One of the most basic things a researcher is interested in is seeing whether there is any relationship between variables. Here, we will look at data from Nettle (1998).
Nettle recorded the number of languages, the area (in km2), the population, the mean growing season (MGS, in months), the number of weather stations measuring MGS, and the standard deviation of the measurements of MGS from the different weather stations in each country.
We can use ggplot to see if there is any clear relationship between these variables. We might expect that there would be a relationship between the area of a country and the population of that country. We can use the geom_smooth
and the geom_point
functions to take a quick look.
rm(list = ls())
library(tidyverse)
df <- read.csv(url("https://raw.githubusercontent.com/ethanweed/ethanweed.github.io/master/r-tutorials/data/nettle_1998.csv"), sep = ";")

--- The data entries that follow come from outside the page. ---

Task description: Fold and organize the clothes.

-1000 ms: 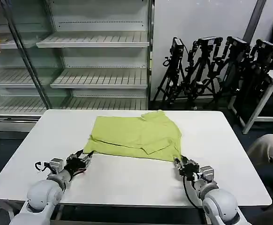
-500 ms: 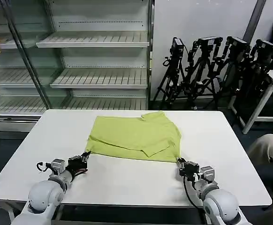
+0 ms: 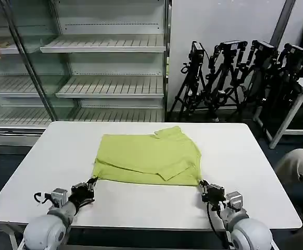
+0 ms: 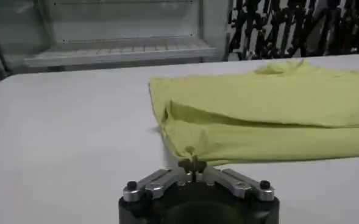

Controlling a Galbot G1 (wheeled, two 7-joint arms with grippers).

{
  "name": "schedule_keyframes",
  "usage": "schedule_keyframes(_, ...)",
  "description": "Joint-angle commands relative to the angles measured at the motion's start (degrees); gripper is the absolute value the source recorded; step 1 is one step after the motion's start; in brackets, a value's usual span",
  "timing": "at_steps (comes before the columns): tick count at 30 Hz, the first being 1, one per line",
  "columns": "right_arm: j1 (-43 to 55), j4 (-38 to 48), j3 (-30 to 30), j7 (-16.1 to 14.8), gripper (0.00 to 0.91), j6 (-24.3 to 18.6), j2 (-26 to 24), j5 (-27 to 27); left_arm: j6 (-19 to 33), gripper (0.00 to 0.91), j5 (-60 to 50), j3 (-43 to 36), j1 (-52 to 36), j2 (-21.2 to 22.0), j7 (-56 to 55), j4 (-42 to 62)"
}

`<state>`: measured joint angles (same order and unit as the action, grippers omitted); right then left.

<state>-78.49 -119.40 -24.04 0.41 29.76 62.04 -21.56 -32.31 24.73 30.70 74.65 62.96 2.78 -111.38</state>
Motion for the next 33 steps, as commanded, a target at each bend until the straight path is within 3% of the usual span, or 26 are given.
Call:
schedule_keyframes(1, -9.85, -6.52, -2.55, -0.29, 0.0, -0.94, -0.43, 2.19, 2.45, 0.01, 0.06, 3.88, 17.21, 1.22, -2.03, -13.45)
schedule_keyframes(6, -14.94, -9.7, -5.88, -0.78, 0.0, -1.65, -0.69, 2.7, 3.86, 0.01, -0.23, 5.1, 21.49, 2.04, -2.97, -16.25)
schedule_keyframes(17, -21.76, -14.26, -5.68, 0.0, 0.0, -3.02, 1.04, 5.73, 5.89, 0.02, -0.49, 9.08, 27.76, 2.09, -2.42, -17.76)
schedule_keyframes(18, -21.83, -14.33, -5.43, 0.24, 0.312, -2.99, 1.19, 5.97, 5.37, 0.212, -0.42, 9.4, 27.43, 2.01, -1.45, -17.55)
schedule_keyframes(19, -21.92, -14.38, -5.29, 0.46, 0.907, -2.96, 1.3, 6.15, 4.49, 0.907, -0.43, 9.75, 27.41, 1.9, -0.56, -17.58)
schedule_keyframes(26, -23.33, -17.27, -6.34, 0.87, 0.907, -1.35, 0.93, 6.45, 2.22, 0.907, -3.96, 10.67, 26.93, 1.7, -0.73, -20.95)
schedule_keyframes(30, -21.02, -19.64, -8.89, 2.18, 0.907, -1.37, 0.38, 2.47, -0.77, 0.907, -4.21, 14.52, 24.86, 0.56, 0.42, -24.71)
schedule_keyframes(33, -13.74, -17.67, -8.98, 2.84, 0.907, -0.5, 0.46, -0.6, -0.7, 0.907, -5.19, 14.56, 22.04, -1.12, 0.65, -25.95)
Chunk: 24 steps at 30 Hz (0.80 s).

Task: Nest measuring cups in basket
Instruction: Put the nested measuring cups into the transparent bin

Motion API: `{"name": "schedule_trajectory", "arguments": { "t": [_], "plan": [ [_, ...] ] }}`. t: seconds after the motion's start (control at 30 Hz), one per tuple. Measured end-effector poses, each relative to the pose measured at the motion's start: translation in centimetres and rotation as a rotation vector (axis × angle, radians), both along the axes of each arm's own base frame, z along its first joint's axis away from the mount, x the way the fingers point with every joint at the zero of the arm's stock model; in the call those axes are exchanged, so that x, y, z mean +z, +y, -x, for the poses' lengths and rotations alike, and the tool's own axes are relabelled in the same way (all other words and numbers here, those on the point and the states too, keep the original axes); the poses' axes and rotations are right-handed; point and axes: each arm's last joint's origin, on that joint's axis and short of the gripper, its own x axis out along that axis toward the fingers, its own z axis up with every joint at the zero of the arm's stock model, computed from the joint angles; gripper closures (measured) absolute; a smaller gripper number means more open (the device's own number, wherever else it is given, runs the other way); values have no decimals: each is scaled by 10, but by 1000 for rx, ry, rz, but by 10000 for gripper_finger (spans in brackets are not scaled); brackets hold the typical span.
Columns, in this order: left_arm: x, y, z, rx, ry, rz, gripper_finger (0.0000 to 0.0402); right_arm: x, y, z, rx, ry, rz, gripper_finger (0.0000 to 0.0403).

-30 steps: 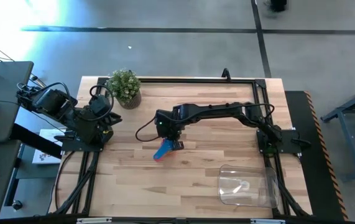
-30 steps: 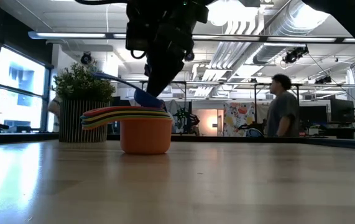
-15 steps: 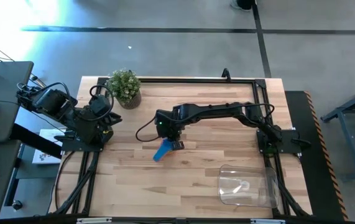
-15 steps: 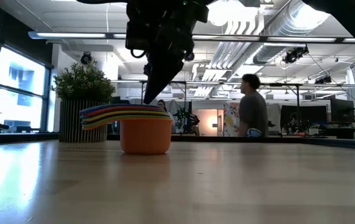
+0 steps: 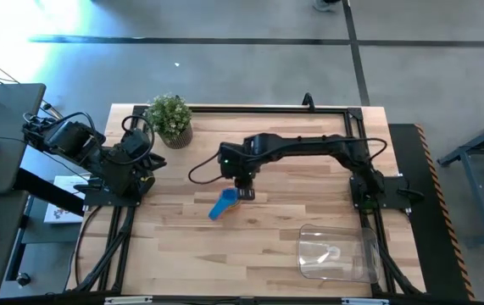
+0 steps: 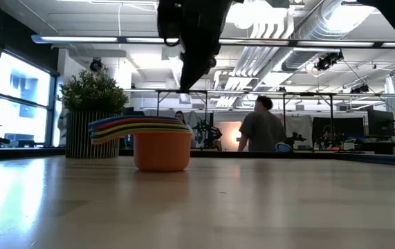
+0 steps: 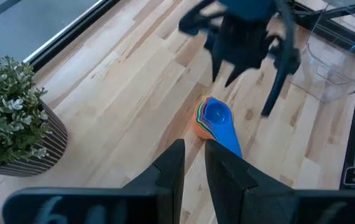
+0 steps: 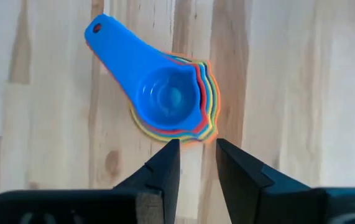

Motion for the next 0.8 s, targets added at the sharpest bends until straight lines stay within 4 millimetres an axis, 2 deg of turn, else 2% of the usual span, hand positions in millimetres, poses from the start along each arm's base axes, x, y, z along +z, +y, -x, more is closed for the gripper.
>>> {"name": "schedule_trajectory", "arguments": {
  "t": [0.13, 0.4, 0.6, 0.8],
  "plan": [
    [0, 0, 0, -2, 1, 2, 349, 18, 1, 8, -84, -23, 36, 306],
    [-1, -1, 1, -13, 15, 34, 338, 65, -2, 33, -344, -122, 112, 306],
    [-2, -2, 2, -81, 59, 41, 291, 108, -5, 61, -584, -250, 97, 306],
    [-3, -1, 3, -63, 65, 24, 241, 154, -6, 99, -791, -403, 33, 306]
  ]
}}
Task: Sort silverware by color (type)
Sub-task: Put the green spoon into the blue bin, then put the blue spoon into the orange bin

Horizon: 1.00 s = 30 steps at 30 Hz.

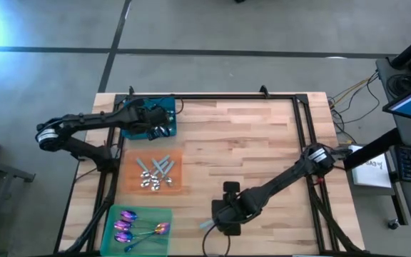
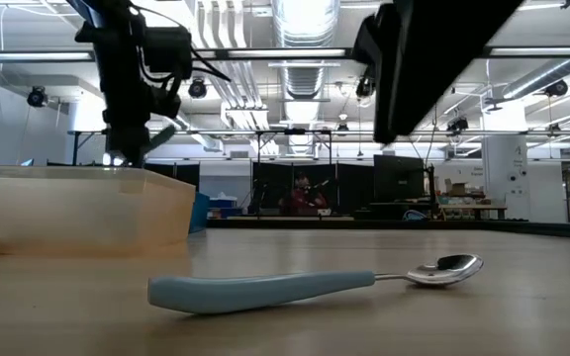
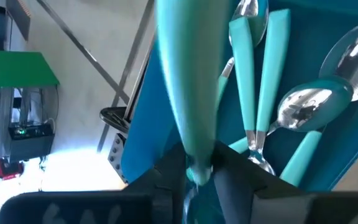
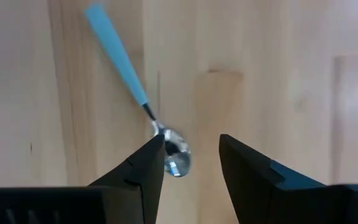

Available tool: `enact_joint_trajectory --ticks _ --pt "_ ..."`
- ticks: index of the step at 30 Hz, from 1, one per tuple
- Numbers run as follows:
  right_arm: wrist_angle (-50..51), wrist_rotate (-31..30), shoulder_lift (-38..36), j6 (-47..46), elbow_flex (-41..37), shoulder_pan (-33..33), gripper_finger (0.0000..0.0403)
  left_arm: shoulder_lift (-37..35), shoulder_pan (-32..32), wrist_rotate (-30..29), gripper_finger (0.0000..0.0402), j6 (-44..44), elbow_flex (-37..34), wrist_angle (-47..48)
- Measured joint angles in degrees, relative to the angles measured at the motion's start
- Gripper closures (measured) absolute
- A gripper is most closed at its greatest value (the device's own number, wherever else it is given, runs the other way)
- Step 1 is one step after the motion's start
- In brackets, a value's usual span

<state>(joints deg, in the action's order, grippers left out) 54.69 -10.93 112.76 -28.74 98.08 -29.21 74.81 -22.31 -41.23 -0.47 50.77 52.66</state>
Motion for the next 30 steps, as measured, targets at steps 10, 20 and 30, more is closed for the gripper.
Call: enact_joint_trajectory --ticks 10,20,30 --pt "-1.48 3.53 4.65 -0.18 -0.02 -0.66 0.0269 0.02 -0.30 1.75 0.0273 -0.51 -0.20 -0.60" --pt "-5.53 3.95 5.45 2.85 -0.02 -0.81 0.0277 -0.81 0.19 16.52 0.0219 -9.26 -0.41 -6.67" --pt "-11.97 4.00 5.45 10.61 -2.82 -1.06 0.0280 -1.77 9.93 40.94 0.0216 -11.48 -1.30 -12.87"
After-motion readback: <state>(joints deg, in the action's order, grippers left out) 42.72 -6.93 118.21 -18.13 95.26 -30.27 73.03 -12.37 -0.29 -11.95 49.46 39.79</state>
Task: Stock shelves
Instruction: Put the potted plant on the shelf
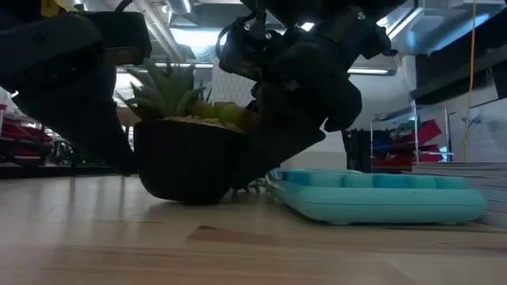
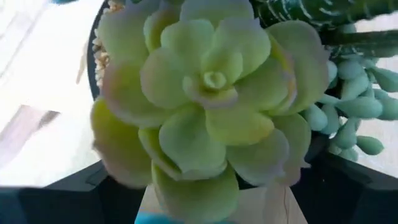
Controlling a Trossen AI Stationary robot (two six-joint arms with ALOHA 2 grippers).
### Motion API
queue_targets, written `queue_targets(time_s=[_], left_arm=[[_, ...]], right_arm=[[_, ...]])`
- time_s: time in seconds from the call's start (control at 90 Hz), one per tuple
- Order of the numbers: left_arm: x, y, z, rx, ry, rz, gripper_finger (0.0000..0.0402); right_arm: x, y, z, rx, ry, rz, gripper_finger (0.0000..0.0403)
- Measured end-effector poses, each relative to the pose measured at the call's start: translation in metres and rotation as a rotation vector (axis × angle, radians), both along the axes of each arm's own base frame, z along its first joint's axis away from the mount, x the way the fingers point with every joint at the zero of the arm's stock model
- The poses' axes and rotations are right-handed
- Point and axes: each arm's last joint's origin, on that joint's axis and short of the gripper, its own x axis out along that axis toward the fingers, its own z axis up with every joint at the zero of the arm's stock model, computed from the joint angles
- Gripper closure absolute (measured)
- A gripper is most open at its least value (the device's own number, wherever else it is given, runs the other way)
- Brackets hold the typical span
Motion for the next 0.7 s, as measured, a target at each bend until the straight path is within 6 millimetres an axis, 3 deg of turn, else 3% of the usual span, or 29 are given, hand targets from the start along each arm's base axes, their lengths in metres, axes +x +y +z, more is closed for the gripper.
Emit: queue_targets(time_s=[0.289,0.556,0.7], left_arm=[[-0.014,-0.01,0.0,0.12,0.03,-0.072,0.0104],[0.003,0.0,0.003,0.214,0.027,-0.21,0.0104],[0.016,0.007,0.004,0.161,0.006,-0.244,0.0104]], right_arm=[[0.0,0.0,0.001,0.001,0.004,0.002,0.0082],[0.001,0.0,0.002,0.011,-0.016,0.009,0.0082],[0.001,0.0,0.001,0.017,-0.012,0.018,0.0088]])
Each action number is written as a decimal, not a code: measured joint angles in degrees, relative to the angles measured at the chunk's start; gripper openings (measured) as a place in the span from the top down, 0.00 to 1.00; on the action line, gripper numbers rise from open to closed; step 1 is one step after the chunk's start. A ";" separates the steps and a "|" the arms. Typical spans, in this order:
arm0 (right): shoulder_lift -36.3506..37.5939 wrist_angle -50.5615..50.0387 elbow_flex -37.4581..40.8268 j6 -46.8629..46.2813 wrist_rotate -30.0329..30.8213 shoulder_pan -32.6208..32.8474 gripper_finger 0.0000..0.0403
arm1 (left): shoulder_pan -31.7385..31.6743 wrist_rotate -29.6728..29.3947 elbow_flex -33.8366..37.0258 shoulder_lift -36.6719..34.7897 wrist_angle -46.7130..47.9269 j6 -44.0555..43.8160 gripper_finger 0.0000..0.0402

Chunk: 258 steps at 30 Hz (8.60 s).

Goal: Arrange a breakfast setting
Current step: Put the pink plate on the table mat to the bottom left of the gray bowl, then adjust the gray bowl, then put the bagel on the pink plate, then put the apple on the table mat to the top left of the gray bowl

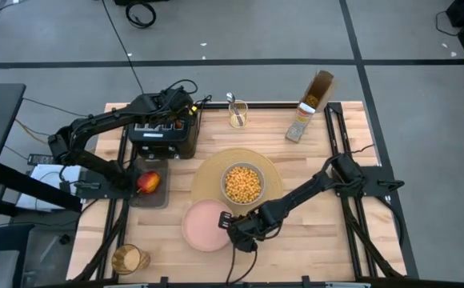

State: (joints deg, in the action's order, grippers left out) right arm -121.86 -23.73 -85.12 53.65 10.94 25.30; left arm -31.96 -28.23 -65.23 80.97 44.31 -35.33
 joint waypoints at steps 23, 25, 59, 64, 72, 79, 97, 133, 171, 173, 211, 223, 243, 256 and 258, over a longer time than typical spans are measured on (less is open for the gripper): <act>11.87 -9.45 -0.02 -16.72 1.93 0.79 0.67 | 0.02 0.04 0.00 0.02 0.00 0.00 0.63; 15.84 -16.27 -0.02 -24.70 -2.08 0.01 0.66 | 0.01 0.04 0.00 0.02 0.00 0.00 0.63; 31.20 -4.96 31.12 -45.99 -4.84 -19.44 0.67 | 0.02 0.72 0.00 0.02 -0.11 0.11 0.63; 31.26 -5.16 31.12 -46.12 -5.92 -19.39 0.67 | 0.02 1.09 0.00 0.02 -0.21 0.13 0.63; 37.06 -15.61 27.11 -50.84 -6.12 -19.32 0.67 | -0.01 3.01 -4.06 0.04 3.47 -0.50 0.63; 43.88 -18.33 26.05 -60.70 -5.83 -19.09 0.67 | -1.49 3.36 -6.23 0.02 5.25 -5.04 0.63; 44.06 -19.06 26.03 -66.19 -1.07 -14.74 0.67 | -4.01 8.40 -5.57 4.26 6.61 -9.14 0.63; 43.26 -18.83 26.05 -67.59 -0.28 -12.87 0.67 | -3.48 7.68 -10.88 4.52 10.39 -9.00 0.82; 43.28 -18.79 26.08 -68.77 -0.52 -12.87 0.67 | 38.23 20.47 -23.36 1.77 27.69 -10.93 0.82; 43.28 -18.78 26.08 -68.76 -0.54 -12.87 0.67 | 41.69 21.33 -19.97 1.77 22.21 -12.42 0.82; 43.30 -17.85 26.08 -66.85 -7.80 -11.97 0.67 | 54.64 25.15 18.01 3.52 -28.72 -11.38 0.81; 43.32 -16.47 26.08 -65.05 -5.97 -11.15 0.67 | 54.25 21.20 18.05 3.52 -28.05 -8.09 0.72; 43.31 -16.62 26.08 -63.98 -4.05 -11.15 0.67 | 52.30 23.79 5.96 1.74 -0.10 -11.61 0.59; 43.30 -16.96 26.08 -64.02 -1.79 -11.15 0.67 | 55.88 19.91 5.17 -6.85 30.20 -27.65 0.17; 43.30 -16.96 26.08 -64.02 -1.79 -11.17 0.67 | 55.27 19.14 7.27 -10.24 30.51 -30.90 0.15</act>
State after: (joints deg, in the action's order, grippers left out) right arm -78.56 -40.69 -59.05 -10.37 9.15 14.13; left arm 23.31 -9.09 -57.96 70.73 74.83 -66.24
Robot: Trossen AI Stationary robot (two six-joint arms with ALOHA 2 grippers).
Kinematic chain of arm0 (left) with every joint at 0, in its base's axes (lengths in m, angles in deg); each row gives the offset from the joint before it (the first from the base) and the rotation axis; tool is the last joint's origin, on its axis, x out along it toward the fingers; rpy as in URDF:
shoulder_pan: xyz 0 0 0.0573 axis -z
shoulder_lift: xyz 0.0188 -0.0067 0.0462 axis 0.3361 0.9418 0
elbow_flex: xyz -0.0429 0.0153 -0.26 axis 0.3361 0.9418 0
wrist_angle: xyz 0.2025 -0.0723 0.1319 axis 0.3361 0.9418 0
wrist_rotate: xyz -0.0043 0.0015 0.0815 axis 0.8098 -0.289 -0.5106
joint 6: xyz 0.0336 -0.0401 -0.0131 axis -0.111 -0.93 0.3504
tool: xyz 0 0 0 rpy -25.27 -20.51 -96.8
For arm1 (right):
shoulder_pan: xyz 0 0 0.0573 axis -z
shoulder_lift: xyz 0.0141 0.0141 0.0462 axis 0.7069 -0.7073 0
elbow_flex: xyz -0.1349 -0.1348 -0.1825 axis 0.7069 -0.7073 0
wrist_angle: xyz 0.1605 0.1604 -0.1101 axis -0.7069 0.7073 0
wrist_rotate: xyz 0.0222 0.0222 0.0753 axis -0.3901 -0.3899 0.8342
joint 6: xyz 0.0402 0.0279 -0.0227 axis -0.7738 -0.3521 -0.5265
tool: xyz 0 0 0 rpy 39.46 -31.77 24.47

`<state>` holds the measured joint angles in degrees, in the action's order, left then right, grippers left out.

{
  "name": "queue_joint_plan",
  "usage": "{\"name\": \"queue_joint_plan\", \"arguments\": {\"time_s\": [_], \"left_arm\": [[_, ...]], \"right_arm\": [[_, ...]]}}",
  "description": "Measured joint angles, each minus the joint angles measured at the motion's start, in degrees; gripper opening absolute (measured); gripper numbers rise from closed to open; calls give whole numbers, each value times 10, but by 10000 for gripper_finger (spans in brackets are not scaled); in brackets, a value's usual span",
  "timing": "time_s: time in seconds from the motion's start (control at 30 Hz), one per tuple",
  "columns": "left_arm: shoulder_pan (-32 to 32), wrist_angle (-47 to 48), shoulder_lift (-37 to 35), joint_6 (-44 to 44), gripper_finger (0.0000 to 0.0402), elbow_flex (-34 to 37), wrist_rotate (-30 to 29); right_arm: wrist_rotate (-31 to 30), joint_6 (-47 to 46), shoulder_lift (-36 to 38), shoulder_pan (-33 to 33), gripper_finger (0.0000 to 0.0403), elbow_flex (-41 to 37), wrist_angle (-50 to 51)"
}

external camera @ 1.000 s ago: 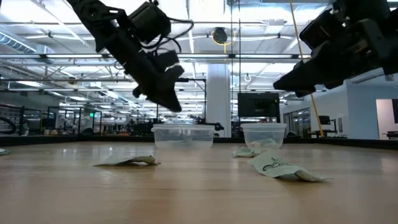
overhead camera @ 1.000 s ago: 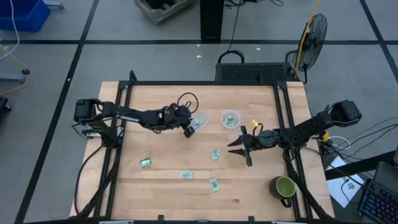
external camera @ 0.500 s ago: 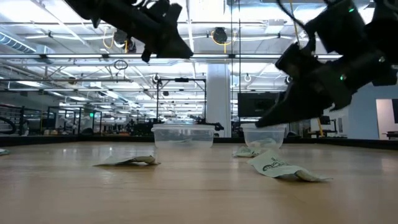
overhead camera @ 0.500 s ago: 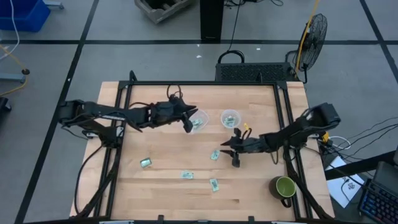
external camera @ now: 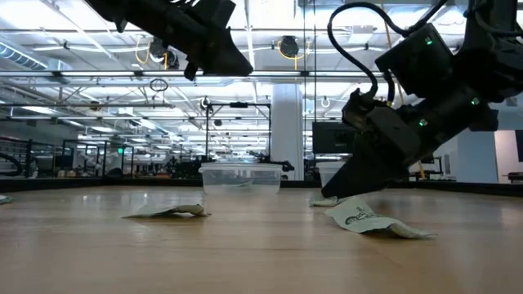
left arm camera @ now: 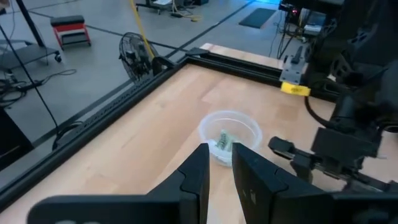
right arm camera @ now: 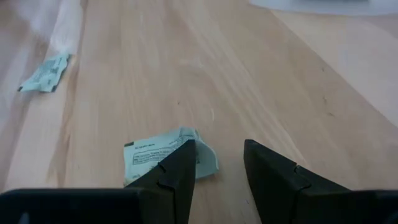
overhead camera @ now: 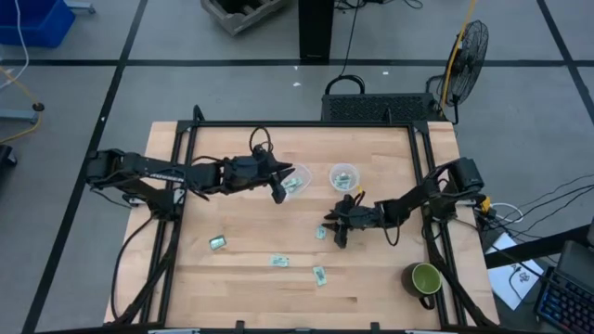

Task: Pick and place Stevia / Truvia into bins
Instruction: Put the stevia packet into the right transparent container

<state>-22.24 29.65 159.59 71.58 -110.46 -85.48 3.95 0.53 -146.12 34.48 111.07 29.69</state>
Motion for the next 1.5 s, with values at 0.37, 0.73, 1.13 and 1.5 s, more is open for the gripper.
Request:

# Nettle reports the population data in 1000's, probably to save room in the data table, but that is an unusual number to think about population in, so let's convert to millions. While we're at it, let's convert km2 to millions, so that the number doesn't appear in scientific notation on the x-axis
df$Population <- df$Population*1000/1000000
df$Area <- df$Area/1000000
# For purposes of plotting, let's convert to a log scale
df$Population_log <- log(df$Population)
df$Area_log <- log(df$Area)
df$Languages_log <- log(df$Languages)
p1 <- ggplot(df, aes(Area_log, Languages_log)) +
geom_point() +
geom_smooth(method = "lm") +
theme_classic() +
labs(y = "Number of languages (log)",
x = (bquote('Area ((log) million km'^2*')')),
title = "Number of Languages vs. Area")
p1
# load pander library to make a pretty output table
library(pander)
# if you don't want to bother with the pander library, you can just write "print(c)" or even just "(c)". Pander just makes the table output look nicer.
# do a correlation test to see how much the number of languages correlates with the area of the country
# and store the result in "c"
c <- cor.test(df$Languages, df$Area)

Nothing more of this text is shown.